Und die gesamte FSK18 Rubrik? Wohl weil der Mensch einfach ein im Grunde niederträchtiges Wesen ist. Sex und Gewalt sind etwas im Grunde volkommen primitives, egal ob man es nun in Kamasutra oder Wrestling verpackt. Die Industrie besteht überhaupt nur, weil die Menschen es auch so wollen. Kunst geht oft schon nach Brot.

Und eben weil dieses grundlegende Interessae an solchen Dingen (von denen ich mich auch nicht frei sprechen möchte) besteht, wird ein primitives verbot nichts verändern. Das Interesse wird höchstens geschürt und unerreichbar wird durch ein Verbot ohnehin nichts.

Bleibt zu sagen, dass die "Gewaltspiele" ein gutes Feindbild sind.  

9.3.07 09:00


Hm ... V

Es gibt Entscheidungen, da erscheinen einem Engel & Teufel auf der Schulter .. problematisch wird es aber erst, wenn der Engel Teufelshörner hat und sich der Teufel in Engelskleider hüllt.

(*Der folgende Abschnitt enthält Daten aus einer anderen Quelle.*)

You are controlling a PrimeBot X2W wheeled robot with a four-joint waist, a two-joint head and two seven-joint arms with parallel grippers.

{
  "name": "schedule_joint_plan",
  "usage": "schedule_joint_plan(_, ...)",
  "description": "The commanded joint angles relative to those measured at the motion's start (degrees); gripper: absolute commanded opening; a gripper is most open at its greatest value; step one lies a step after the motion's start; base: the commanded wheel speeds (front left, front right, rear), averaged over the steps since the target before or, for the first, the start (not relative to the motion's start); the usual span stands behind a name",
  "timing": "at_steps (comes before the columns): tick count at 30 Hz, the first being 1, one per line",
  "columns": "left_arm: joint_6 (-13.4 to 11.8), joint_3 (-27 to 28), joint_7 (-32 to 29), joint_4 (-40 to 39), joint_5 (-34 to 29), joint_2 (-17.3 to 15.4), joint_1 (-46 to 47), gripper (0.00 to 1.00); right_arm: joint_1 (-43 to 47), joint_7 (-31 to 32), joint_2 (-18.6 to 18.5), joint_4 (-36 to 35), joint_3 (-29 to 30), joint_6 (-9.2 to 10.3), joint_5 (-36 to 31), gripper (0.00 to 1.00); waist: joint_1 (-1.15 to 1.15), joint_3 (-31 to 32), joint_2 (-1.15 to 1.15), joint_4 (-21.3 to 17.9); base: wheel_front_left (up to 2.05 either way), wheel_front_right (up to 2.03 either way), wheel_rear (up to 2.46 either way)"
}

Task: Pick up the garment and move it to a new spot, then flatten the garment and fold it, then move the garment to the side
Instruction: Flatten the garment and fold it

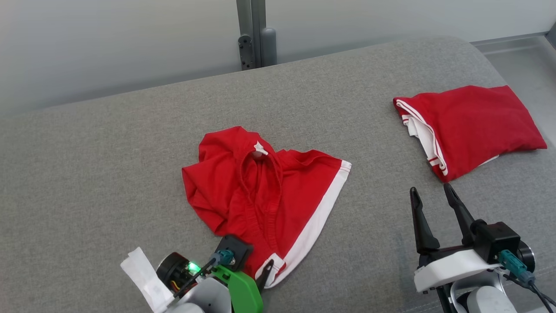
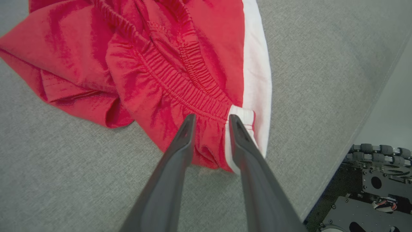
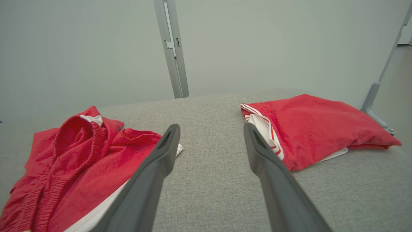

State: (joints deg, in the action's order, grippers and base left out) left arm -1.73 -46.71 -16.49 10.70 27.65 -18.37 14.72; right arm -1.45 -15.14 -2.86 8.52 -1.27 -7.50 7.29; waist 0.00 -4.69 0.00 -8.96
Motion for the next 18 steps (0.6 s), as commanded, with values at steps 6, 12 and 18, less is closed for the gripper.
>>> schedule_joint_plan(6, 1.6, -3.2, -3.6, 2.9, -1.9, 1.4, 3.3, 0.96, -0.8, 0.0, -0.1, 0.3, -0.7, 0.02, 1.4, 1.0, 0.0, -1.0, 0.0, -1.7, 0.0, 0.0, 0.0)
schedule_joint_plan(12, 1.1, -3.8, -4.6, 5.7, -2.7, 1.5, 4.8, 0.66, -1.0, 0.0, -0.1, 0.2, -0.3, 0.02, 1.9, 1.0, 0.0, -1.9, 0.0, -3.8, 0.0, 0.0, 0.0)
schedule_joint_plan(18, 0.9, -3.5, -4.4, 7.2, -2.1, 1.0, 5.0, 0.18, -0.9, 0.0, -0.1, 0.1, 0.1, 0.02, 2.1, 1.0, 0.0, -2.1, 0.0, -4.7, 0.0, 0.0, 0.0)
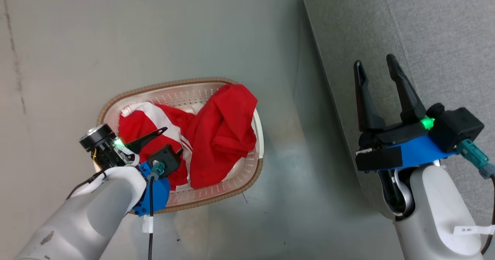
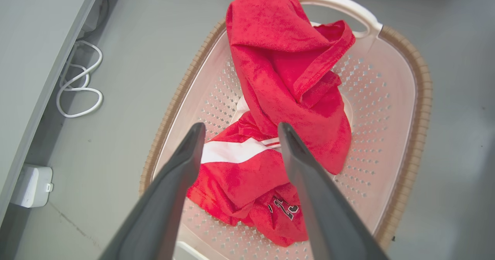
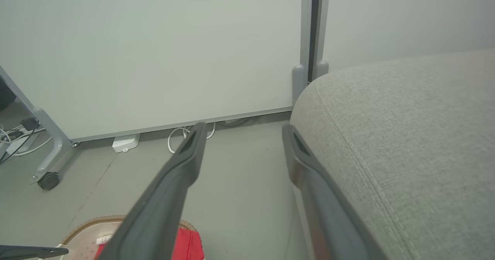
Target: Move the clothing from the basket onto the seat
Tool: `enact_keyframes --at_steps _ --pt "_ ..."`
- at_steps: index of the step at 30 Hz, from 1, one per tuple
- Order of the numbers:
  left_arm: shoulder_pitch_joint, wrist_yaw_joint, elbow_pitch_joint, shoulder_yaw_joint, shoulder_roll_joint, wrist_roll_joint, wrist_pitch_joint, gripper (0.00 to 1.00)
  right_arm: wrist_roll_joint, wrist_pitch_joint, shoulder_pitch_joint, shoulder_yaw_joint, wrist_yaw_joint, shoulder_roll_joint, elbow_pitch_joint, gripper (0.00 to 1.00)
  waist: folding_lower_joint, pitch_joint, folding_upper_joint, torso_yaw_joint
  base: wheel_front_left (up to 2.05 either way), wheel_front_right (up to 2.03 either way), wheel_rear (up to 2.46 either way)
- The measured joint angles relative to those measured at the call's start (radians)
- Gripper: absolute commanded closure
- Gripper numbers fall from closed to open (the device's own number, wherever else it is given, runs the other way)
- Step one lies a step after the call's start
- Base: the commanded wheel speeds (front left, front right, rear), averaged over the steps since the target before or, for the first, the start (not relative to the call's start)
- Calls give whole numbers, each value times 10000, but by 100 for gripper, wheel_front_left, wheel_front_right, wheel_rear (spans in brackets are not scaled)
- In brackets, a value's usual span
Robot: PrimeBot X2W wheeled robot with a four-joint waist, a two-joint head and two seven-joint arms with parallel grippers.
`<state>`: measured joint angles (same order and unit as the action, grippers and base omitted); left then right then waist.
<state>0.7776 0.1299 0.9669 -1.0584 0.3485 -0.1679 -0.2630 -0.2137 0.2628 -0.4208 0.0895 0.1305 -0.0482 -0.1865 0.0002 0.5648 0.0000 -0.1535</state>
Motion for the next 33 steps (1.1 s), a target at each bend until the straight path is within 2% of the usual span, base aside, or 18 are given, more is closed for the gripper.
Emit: enact_keyframes --at_steps 5,9,20,33 --pt "759 0 750 -1452 82 -418 -2 0 19 0 -465 104 0 -2 186 0 0 739 0 -144 0 0 0" --pt "1240 0 1315 -2075 90 -454 291 0 105 0 -840 161 0 0 313 0 0 1339 0 -246 0 0 0" --pt "1711 0 2054 -2209 -69 648 1457 0 385 0 -1345 263 0 0 729 0 -1 2726 0 -510 0 0 0" --pt "2661 0 2704 -2213 -90 1235 1653 0 453 2 -1498 318 0 0 1388 0 -1 3912 0 -786 0 0 0"
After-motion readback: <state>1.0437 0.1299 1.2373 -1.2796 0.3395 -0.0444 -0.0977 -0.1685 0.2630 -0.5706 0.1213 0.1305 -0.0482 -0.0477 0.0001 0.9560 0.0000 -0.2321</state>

Entscheidungen sind wohl nur solange simpel, wie die Fronten klar geklärt sind. Nicht dass sie dann einfacher wären ...  

9.3.07 08:44


Gedanken zu Liedern IV

Heute: Placebo - Slaves to the wage

"Run away from all your boredom
Run away from all your whoredom and wave
Your worries, and cares, goodbye
All it takes is one decision
A lot of guts, a little vision to wave

Your worries, and cares goodbye
"

 Mut (guts) und eine Vision. Mehr braucht man laut Placebo nicht um vor seinem Leben zu fliehen. Nicht unbedingt um es völlig zu verlassen. Nur um es zu verändern. Und das reicht meistens ja schon. Der erste Schritt ist wohl immer der schwerste, aber dannach geht es vorwärts, fast schon zwangsweise. Letztendlich wieder eine einfache Weisheit: Wer nicht versucht etwas zu lösen, der löst es auch nicht.

Rennt! Für Resignation ist später noch Zeit.

5.3.07 21:39


Selbstmord's Denkfehler

Es gibt Menschen die wollen sich umbringen. Ein gewisser Teil dieser Menschen rekrutiert sich aus aufwachsenden Jugendlichen zwischen 13 und 18 Jahren. Die Altersgrenzen können sich verschieben, erweitern, was auch immer. Das ist nicht wichtig. Für den Moment wichtig ist, dass sich diese jungen Leute umbringen wollen - ich weiß das, ich war früher mal nicht anders.

Meist findet man sie in der Gothic&Emo Szene. I hate myself. I want to die. Got no pride, just want to suicide. Nunja. Den Wunsch zu Sterben findet man bei einigen, wenigen. Man hasst sich selbst, also hat das Leben keinen Sinn. Stellt sich die Frage, warum sich kaum einer dann umbringt.

Letztendlich ist es immer das Gleiche. Selbstmord ist ein höchst egoistischer Akt,  man nimmt sich selbst den Schmerz, nur um ihn auf andere Menschen zu übertragen, die um einen trauern. Das alleine ist schon Begründung genug sich nicht das Leben zu nehmen. Und hier zeigt sich der ganze Denkfehler des Selbstmords. Man will sich umbringen, weil das Leben schlecht ist. Weil man sich selbst nicht liebt. Jedoch tut man es nicht aufgrund der Sorge und Liebe der anderen Menschen.

Wenn man geliebt wird, so weiß man, dass man sich selbst lieben kann. So weiß man, dass man sich gar nicht umbringen braucht. Dadurch dass man sterben will, erkennt man, dass es einen Grund gibt zu leben. Und den gibt es fast immer.